Runner Visibility and API Key Permissions
Every runner is owned by a workspace and has a restriction that determines where it can be used:
- Private runners (default) are restricted to the workspace that owns them. A private runner only executes runs for building block definitions owned by that same workspace. This is the only option available when registering a runner from a workspace's Platform Builder.
- Public (shared) runners are owned by the admin workspace and available to every workspace in meshStack — they can execute runs for building block definitions owned by any workspace. Only admins can create public runners, from the Admin Area. meshStack's built-in hosted runners are public runners.

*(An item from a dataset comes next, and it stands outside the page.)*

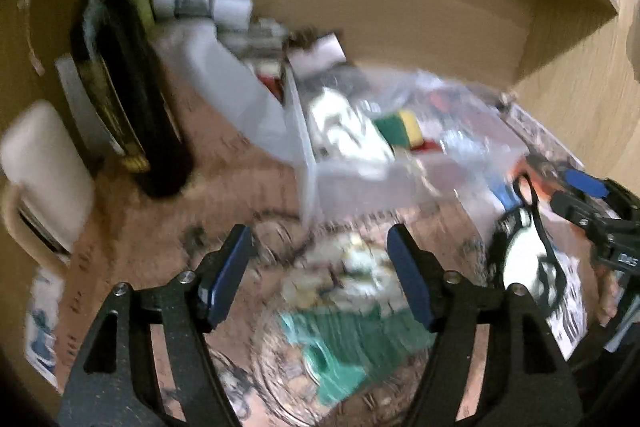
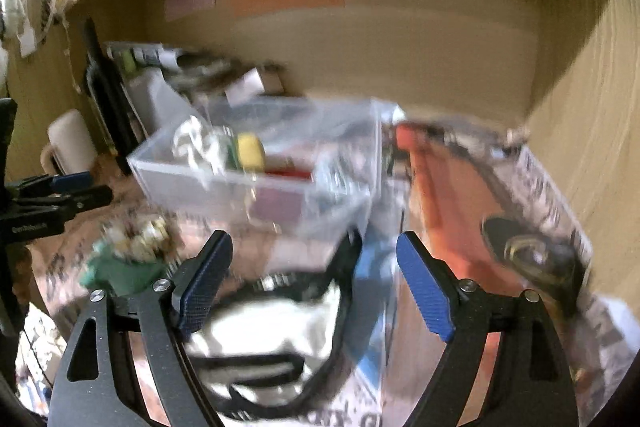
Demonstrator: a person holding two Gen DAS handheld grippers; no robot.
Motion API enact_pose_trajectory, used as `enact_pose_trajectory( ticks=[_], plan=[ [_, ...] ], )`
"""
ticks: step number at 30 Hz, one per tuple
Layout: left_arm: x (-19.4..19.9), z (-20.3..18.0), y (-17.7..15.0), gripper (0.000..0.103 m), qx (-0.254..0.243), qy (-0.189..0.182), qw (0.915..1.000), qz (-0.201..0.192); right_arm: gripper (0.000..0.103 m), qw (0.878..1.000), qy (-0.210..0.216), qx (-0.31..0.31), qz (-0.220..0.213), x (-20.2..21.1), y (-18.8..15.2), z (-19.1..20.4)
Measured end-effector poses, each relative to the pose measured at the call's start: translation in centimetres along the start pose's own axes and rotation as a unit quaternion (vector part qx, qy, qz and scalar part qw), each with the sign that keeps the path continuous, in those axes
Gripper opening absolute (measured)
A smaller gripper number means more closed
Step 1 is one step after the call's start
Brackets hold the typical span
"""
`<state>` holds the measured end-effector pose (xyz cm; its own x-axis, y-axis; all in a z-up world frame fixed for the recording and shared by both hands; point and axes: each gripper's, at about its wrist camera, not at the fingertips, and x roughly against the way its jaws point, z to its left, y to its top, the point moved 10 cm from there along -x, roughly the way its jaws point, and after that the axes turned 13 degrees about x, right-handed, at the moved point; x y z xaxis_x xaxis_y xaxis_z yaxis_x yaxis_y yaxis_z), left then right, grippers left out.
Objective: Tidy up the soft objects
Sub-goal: 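Grasp the floral cloth with the left gripper while the right grasps the white eye mask's strap, then carry the floral cloth into the box with the left gripper while the right drops the eye mask in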
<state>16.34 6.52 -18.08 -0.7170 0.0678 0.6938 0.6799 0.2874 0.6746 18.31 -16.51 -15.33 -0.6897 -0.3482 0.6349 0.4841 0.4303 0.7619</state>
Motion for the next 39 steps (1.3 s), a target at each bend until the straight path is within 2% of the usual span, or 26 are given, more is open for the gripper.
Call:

The API key that authenticates your runner needs different permissions depending on which type of runner it belongs to:
For a private runner owned by a platform team's workspace:
- Read Runs — fetch run specifications and inputs
- Write Runs — trigger and update runs
- Write Run Sources — report run status, logs, and outputs
For a public runner owned by the admin workspace:
- Read Runs (Admin) — fetch run specifications and inputs across all workspaces
- Write Runs (Admin) — trigger and update runs across all workspaces
- Write Run Sources (Admin) — report run status, logs, and outputs across all workspaces
Use the Provision API Key action on the runner's detail page to have meshStack create the key for you with the correct permission set already applied, based on the runner's visibility. You don't need to pick permissions manually.
The API key must belong to the same workspace that owns the runner. For a private runner, that workspace must also own the building block definitions the runner should execute — for example, if workspace A owns a building block definition and a private runner assigned to it, a building block instantiated from that definition in workspace B is still executed using the runner (and API key) in workspace A. Public runners don't have this restriction, since they can execute definitions from any workspace.
What's Coming: Run Controller
We're working on open-sourcing our run controller — a Kubernetes-native variant that spawns a short-lived Kubernetes Job for each building block run instead of a single continuously polling container. This is the same architecture we use for our built-in runners already.
Benefits over the Docker runner:
- Parallelization — runs execute concurrently because each gets its own isolated job
- All implementation types in one — a single run controller handles Terraform, GitHub Actions, GitLab CI/CD, Azure DevOps Pipelines, and Manual building blocks without deploying a separate container per type
If you set up a Docker-based runner today, you'll be able to migrate it to a run controller in the future without re-registering or rotating keys.